PHARSAMA: The mud house of Vijay Soreng, one of the 44 CRPF jawans killed in the
Pulwama terror bombing on February 14, is at the end of a newly laid road.
In Soreng’s village Pharsama, 100km southwest of Ranchi, the road to his house was completed last year, a few months before the Jaish-e-Mohammad suicide bombing, that killed him 2,000km away in Pulwama, became one of the biggest political issues for the
Narendra Modi government in the 2019 elections.
His mother, Lakshmi, 60, who is yet to recover from the grief of losing her 47-year-old son, however disagrees that the BJP government politicised the Pulwama killings. “I don’t think there is any politics in it,” she says, arguing that people in the country are talking about his son and other jawans on their own.
Wife of a retired soldier, 65-yearold Vrish, Lakshmi endorses the airstrikes on the Jaish-e-Mohammad terror camps in
Balakot
. “That was the right thing to do,” she says.
Sitting next to Lakshmi, her younger son, Sanjay, 40, says though their loss will never be reversed, the retaliation by the government and the forces brought the family a certain “satisfaction that our enemies got at least some response”. Lakshmi says the Modi government must be returned to office. “We should give them another five years,” Sanjay adds to his mother’s view. He believes that the Modi government has been working “a great deal” for India’s national security.

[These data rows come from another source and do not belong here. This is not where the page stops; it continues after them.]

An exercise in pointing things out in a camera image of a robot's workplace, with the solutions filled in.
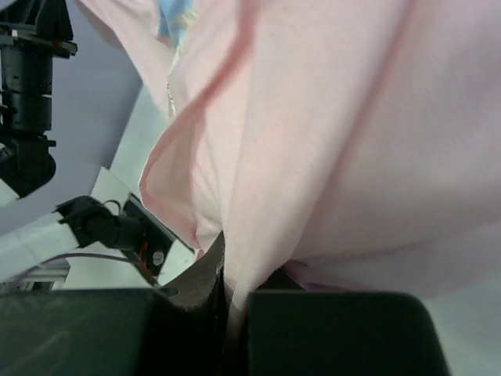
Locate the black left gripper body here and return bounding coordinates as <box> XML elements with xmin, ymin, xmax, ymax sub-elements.
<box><xmin>1</xmin><ymin>27</ymin><xmax>77</xmax><ymax>129</ymax></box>

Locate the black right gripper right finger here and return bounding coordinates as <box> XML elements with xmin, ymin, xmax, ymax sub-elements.
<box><xmin>246</xmin><ymin>271</ymin><xmax>450</xmax><ymax>376</ymax></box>

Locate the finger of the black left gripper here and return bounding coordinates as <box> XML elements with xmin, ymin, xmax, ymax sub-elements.
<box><xmin>1</xmin><ymin>0</ymin><xmax>74</xmax><ymax>42</ymax></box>

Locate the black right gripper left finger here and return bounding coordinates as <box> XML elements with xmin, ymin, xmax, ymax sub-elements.
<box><xmin>1</xmin><ymin>237</ymin><xmax>226</xmax><ymax>375</ymax></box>

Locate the pink printed pillowcase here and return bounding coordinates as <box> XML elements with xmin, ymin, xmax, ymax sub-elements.
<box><xmin>81</xmin><ymin>1</ymin><xmax>500</xmax><ymax>309</ymax></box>

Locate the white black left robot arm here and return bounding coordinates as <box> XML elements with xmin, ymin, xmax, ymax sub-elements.
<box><xmin>1</xmin><ymin>1</ymin><xmax>146</xmax><ymax>285</ymax></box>

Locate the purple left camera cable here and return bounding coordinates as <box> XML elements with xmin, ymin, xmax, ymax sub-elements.
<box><xmin>0</xmin><ymin>252</ymin><xmax>138</xmax><ymax>291</ymax></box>

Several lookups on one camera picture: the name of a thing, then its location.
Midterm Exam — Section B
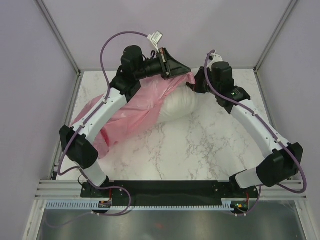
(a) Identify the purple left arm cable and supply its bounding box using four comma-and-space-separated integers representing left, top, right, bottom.
57, 31, 151, 217

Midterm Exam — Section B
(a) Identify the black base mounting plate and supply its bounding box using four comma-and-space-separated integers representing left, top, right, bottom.
79, 180, 258, 207

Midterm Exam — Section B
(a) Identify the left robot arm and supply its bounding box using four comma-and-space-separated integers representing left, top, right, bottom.
59, 45, 191, 197

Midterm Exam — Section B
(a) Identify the left aluminium frame post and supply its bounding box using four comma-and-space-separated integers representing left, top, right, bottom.
34, 0, 82, 76

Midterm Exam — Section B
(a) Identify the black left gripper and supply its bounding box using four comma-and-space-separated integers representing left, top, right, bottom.
135, 48, 192, 81

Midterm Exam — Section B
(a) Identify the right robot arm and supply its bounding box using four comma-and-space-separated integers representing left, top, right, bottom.
192, 61, 303, 198

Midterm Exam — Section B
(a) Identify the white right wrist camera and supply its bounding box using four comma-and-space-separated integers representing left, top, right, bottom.
208, 52, 223, 64

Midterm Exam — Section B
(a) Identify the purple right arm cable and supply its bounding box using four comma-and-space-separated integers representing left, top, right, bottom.
204, 49, 308, 218

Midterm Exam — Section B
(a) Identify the aluminium frame post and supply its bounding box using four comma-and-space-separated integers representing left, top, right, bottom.
253, 0, 300, 74
34, 0, 82, 76

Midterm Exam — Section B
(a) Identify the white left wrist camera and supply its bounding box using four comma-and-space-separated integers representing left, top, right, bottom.
147, 31, 163, 53

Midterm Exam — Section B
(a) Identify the aluminium front rail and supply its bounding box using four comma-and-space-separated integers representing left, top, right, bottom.
35, 180, 307, 201

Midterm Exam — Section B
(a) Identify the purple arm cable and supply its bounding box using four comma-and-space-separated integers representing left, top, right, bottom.
57, 31, 151, 217
204, 49, 308, 218

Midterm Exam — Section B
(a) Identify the white slotted cable duct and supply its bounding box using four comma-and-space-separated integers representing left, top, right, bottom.
46, 198, 247, 211

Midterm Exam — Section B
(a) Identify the pink satin pillowcase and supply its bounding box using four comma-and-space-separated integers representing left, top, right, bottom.
71, 72, 196, 161

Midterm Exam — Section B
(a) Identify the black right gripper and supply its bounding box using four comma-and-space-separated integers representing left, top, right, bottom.
186, 66, 220, 96

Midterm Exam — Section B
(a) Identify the right aluminium frame post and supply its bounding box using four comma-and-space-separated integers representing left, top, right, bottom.
253, 0, 300, 74

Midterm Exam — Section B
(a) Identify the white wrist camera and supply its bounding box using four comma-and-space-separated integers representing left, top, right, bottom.
208, 52, 223, 64
147, 31, 163, 53

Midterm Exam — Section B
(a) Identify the white pillow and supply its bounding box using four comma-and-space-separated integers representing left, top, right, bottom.
157, 85, 200, 124

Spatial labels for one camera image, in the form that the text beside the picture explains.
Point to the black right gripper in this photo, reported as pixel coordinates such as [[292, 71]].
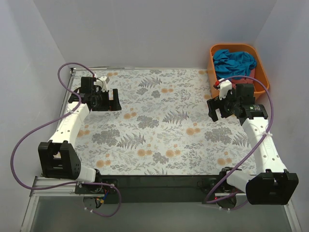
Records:
[[219, 108]]

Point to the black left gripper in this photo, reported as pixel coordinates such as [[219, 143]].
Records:
[[105, 101]]

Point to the blue t shirt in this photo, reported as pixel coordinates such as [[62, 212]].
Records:
[[227, 64]]

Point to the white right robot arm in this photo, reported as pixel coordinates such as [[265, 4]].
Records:
[[261, 175]]

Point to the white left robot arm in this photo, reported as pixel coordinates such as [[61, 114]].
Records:
[[57, 156]]

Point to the pink t shirt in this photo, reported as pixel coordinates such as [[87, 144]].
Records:
[[248, 80]]

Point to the orange plastic bin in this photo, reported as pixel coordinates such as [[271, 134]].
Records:
[[260, 81]]

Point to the floral table mat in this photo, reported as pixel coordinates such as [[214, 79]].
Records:
[[163, 127]]

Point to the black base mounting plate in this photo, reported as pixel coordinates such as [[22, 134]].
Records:
[[159, 189]]

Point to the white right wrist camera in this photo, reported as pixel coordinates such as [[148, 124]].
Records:
[[223, 86]]

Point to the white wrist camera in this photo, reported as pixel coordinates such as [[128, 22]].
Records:
[[223, 86], [101, 84]]

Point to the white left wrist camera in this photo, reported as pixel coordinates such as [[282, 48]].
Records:
[[101, 84]]

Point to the aluminium frame rail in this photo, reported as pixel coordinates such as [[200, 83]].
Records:
[[49, 206]]

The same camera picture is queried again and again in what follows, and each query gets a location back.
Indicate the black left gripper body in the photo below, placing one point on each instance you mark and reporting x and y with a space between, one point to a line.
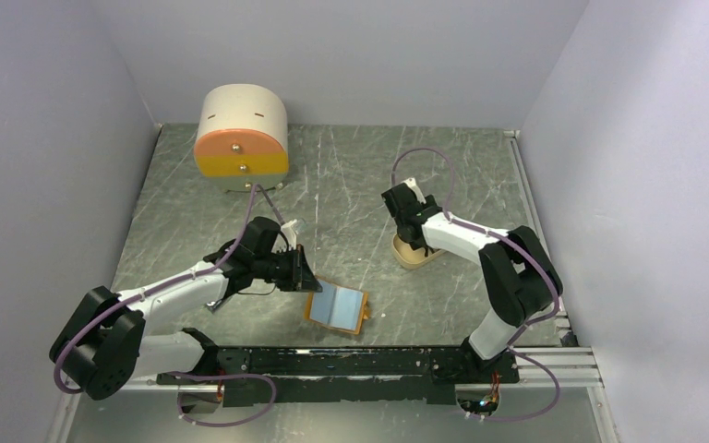
287 269

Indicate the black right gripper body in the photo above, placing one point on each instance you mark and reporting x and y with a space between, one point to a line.
399 232

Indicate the orange blue card holder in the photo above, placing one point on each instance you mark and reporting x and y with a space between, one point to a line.
337 307

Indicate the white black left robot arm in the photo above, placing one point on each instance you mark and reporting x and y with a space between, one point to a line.
108 340

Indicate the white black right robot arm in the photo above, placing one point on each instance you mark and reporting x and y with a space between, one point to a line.
522 283

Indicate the beige oval tray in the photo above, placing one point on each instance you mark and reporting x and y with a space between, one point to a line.
409 258

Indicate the beige orange drawer cabinet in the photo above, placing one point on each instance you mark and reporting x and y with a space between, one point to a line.
242 138

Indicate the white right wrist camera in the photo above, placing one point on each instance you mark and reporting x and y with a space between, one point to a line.
412 185

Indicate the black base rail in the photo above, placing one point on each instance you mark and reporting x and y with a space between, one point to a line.
251 375

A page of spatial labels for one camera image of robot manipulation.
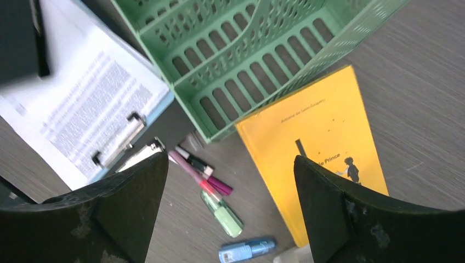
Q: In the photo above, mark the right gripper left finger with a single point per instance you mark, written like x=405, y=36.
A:
x=110, y=220

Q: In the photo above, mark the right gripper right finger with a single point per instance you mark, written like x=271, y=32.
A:
x=347, y=222

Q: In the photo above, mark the yellow book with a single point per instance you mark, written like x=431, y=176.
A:
x=326, y=122

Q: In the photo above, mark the white drawer organizer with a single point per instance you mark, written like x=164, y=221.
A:
x=295, y=255

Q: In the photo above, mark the pink pen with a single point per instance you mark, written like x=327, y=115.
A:
x=195, y=175

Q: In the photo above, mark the purple marker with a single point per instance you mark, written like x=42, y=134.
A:
x=206, y=171

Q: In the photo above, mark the green highlighter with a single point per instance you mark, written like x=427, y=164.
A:
x=227, y=219

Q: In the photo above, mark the green file organizer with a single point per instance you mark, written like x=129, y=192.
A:
x=225, y=59

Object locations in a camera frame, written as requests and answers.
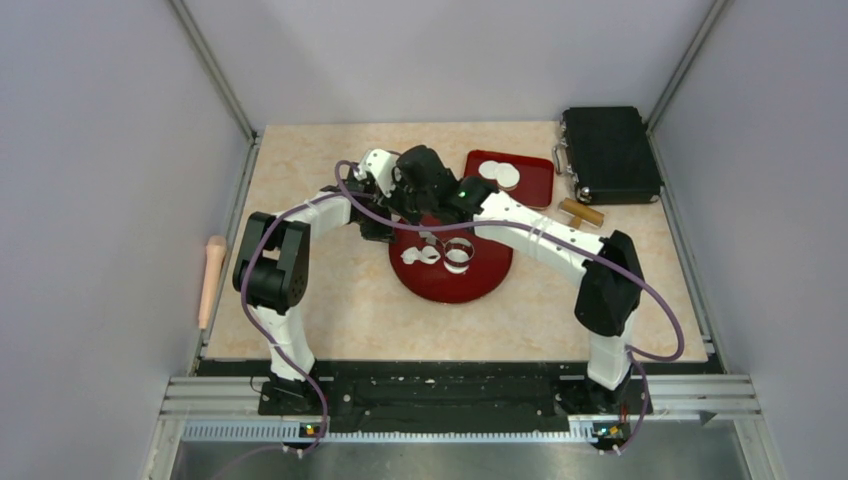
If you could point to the rectangular red tray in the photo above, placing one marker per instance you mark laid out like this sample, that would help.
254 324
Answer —
535 189

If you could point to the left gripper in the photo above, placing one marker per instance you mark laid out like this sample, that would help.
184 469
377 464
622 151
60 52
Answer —
384 233

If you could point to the round red tray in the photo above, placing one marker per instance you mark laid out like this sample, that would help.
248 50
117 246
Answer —
488 268

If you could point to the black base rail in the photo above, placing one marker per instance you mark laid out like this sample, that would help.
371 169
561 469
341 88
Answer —
407 397

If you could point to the white dough scrap strip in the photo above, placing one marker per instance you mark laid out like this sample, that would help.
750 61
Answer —
429 254

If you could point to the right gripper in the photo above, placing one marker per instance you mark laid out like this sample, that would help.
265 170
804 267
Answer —
400 182

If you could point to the wooden roller tool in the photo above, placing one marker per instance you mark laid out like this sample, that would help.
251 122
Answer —
580 213

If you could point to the beige wooden rolling pin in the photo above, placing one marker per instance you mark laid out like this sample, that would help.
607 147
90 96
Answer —
215 252

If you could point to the black case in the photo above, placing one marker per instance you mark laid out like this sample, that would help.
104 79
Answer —
608 156

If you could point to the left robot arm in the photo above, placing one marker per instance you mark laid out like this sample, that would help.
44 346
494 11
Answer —
272 274

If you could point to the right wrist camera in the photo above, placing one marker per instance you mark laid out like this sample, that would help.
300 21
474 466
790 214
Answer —
377 166

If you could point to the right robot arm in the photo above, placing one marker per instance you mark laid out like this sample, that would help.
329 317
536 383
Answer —
605 270

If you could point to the metal ring cutter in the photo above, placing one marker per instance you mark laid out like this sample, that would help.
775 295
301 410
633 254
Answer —
458 250

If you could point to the cut round white wrapper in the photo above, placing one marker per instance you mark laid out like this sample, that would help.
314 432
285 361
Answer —
455 268

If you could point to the left white wrapper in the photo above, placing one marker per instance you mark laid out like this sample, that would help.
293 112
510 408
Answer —
489 169

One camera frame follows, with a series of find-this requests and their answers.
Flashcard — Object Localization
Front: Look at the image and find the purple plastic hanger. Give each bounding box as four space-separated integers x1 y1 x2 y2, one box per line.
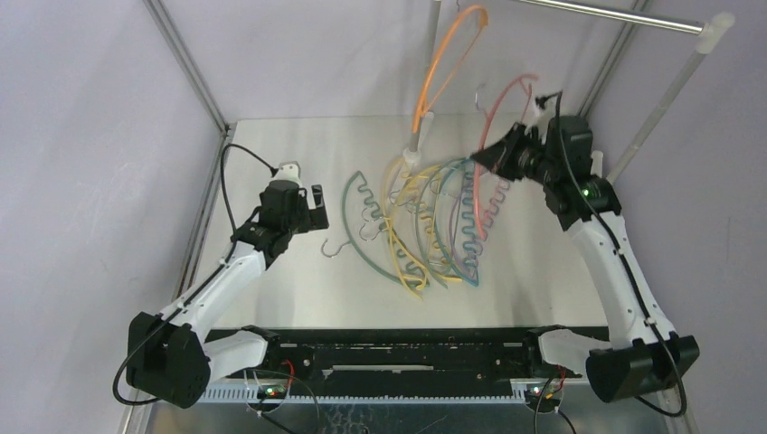
449 159 510 279

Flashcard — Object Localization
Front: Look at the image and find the pink plastic hanger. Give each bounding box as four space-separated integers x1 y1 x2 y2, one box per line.
470 72 540 241

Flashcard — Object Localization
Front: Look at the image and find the orange plastic hanger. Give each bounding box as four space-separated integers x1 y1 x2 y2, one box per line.
411 5 489 134

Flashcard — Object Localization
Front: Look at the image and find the light green plastic hanger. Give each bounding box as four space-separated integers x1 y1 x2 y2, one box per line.
414 165 449 289

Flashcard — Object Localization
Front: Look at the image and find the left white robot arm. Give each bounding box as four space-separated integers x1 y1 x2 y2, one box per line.
116 180 329 409

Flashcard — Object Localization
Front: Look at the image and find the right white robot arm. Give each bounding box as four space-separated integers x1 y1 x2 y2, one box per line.
470 116 700 402

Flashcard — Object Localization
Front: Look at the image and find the teal plastic hanger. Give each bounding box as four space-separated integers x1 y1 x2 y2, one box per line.
430 158 480 287

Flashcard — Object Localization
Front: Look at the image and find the pale yellow plastic hanger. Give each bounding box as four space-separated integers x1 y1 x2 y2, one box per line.
382 157 418 218

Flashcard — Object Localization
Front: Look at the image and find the left small circuit board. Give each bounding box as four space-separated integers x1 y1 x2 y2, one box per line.
256 385 289 401

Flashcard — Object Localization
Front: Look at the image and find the small circuit board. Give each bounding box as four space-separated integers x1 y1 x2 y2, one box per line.
256 385 289 401
525 386 554 402

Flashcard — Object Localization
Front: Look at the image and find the chrome clothes rack bar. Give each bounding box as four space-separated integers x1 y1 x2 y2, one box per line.
517 0 706 35

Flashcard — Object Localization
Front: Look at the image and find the right small circuit board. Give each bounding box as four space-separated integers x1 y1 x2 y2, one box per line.
525 386 554 402

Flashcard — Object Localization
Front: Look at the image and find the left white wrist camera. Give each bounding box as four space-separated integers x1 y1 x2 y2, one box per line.
271 161 304 187

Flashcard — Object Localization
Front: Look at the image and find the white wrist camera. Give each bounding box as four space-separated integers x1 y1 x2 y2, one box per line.
528 93 559 132
271 161 304 187

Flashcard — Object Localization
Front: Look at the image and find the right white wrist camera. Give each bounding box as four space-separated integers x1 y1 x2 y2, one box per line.
528 93 559 132

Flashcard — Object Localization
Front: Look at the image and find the white clothes rack left post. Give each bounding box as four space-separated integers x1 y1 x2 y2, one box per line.
402 1 442 168

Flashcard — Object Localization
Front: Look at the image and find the left aluminium frame profile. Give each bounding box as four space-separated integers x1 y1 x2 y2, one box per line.
117 0 236 434

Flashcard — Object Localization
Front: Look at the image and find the aluminium frame profile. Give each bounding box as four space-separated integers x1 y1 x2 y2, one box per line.
117 0 236 434
572 0 699 434

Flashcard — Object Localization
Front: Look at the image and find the right aluminium frame profile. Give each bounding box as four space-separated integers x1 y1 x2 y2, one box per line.
572 0 699 434

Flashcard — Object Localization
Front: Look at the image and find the white slotted cable duct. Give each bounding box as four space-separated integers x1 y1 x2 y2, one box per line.
199 382 526 405

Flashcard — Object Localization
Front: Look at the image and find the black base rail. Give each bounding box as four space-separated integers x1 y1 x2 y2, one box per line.
208 326 559 394

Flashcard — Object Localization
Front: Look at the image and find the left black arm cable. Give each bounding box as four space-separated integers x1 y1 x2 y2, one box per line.
111 143 279 407

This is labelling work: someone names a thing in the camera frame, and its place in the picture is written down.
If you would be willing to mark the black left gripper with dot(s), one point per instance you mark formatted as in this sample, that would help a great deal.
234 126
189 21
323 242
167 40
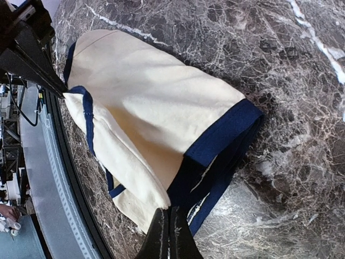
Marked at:
28 60

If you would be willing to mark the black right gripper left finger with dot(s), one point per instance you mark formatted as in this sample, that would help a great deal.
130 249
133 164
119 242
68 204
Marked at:
156 242

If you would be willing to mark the cream underwear with navy trim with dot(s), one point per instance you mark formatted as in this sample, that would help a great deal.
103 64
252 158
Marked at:
166 134

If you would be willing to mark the grey slotted cable duct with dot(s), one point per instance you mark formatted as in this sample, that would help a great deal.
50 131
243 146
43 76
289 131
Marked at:
78 241

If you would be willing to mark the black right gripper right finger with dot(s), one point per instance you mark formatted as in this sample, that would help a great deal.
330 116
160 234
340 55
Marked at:
182 243

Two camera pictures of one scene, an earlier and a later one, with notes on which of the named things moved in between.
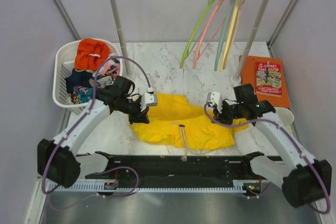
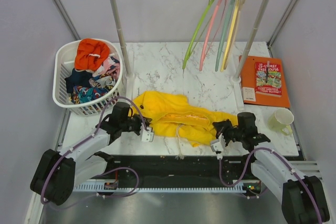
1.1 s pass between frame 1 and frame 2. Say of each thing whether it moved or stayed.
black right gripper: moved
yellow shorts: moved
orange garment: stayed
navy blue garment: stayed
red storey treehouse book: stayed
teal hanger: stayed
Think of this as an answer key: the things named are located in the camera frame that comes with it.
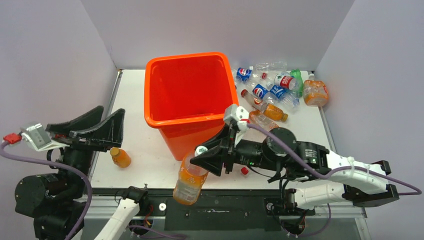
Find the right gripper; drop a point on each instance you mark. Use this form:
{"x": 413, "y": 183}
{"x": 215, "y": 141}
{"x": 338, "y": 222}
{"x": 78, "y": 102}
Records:
{"x": 224, "y": 148}

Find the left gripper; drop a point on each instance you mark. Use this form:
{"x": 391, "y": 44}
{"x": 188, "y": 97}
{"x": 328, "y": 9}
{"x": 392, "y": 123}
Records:
{"x": 101, "y": 135}

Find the small orange juice bottle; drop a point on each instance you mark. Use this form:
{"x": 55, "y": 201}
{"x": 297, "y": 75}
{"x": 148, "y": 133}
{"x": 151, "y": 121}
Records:
{"x": 120, "y": 157}

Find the large orange juice bottle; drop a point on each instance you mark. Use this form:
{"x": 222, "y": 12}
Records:
{"x": 191, "y": 179}

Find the orange label bottle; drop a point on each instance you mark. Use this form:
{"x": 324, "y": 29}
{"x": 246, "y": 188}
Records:
{"x": 258, "y": 118}

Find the red cap tea bottle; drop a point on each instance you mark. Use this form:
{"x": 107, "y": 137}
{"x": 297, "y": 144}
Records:
{"x": 254, "y": 101}

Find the orange drink bottle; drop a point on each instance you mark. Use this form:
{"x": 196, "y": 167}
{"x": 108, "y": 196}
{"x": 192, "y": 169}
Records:
{"x": 274, "y": 113}

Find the pepsi bottle front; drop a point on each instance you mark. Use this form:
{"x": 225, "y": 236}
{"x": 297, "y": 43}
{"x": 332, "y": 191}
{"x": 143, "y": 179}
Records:
{"x": 260, "y": 91}

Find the pepsi bottle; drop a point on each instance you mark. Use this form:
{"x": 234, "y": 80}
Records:
{"x": 260, "y": 91}
{"x": 244, "y": 75}

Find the red label water bottle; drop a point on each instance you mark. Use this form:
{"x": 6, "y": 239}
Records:
{"x": 281, "y": 79}

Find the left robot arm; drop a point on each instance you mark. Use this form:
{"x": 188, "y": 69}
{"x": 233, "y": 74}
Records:
{"x": 52, "y": 199}

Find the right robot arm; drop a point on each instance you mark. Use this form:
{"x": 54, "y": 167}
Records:
{"x": 344, "y": 178}

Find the orange plastic bin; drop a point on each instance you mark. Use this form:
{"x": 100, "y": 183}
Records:
{"x": 185, "y": 97}

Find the red bottle cap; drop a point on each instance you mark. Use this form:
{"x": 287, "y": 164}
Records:
{"x": 244, "y": 171}

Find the pepsi bottle back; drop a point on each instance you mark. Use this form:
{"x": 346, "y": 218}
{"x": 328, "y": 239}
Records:
{"x": 244, "y": 75}

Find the clear empty bottle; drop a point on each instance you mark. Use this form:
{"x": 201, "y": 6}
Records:
{"x": 271, "y": 66}

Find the green plastic bottle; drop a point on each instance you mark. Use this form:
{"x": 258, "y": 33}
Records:
{"x": 297, "y": 79}

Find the crushed orange bottle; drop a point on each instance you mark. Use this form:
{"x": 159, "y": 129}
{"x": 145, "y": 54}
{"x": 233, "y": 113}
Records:
{"x": 315, "y": 93}

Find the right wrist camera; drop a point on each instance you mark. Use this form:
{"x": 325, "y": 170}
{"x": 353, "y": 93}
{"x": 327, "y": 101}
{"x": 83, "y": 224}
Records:
{"x": 237, "y": 117}

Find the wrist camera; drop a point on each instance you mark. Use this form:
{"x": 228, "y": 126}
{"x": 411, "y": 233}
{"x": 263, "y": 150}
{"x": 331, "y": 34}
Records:
{"x": 36, "y": 136}
{"x": 237, "y": 117}

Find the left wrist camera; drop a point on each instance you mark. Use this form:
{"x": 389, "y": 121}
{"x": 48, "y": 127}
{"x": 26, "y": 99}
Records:
{"x": 36, "y": 136}

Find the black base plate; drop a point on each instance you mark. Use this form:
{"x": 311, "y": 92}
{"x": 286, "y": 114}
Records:
{"x": 247, "y": 210}

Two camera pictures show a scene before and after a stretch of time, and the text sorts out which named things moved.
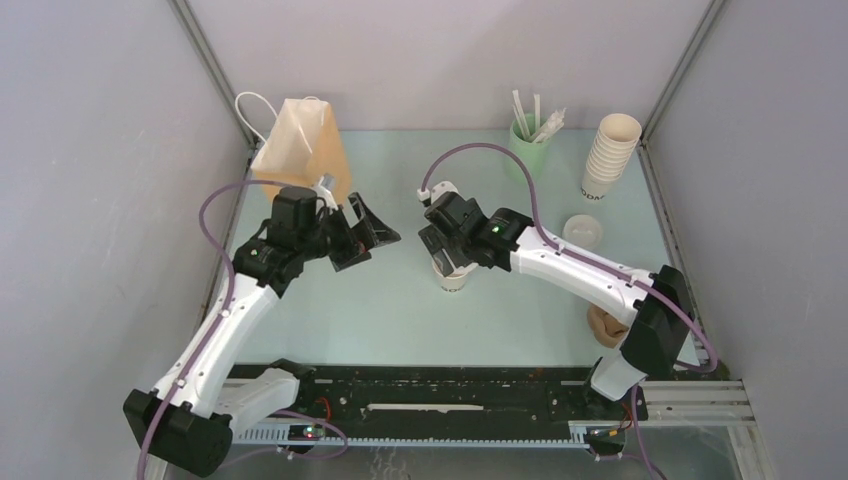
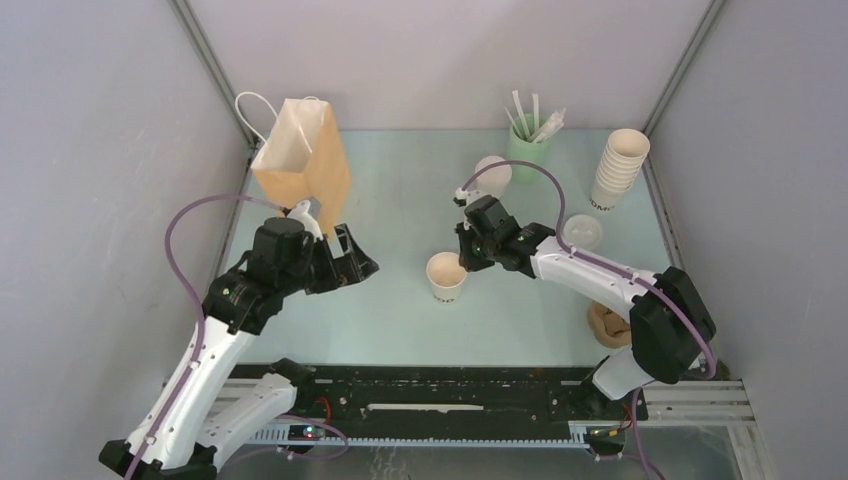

The entire village, he says, feels safer and better off with the current dispensation. In the last five years, concrete houses, toilets, electricity and water have been provided under various central government schemes. “A lot still needs to be done,” Sanjay and several people in the neighbourhood say, hoping that the Modi government will fulfil the promise that it would make Vijay’s native place a
model village
.
Vijay’s 21-year-old son Arun, a college student who lives with his mother, a policewoman with the 10th battalion of Jharkhand Armed Police in Ranchi, arrived in the village last night to cast his vote.
Pharsama in Basia block of Gumla district is part of the Lohardaga parliamentary constituency. “Our entire family went to the polling booth in the village this morning to fulfil our duty as Indian citizens even as we still grieve,” says Arun.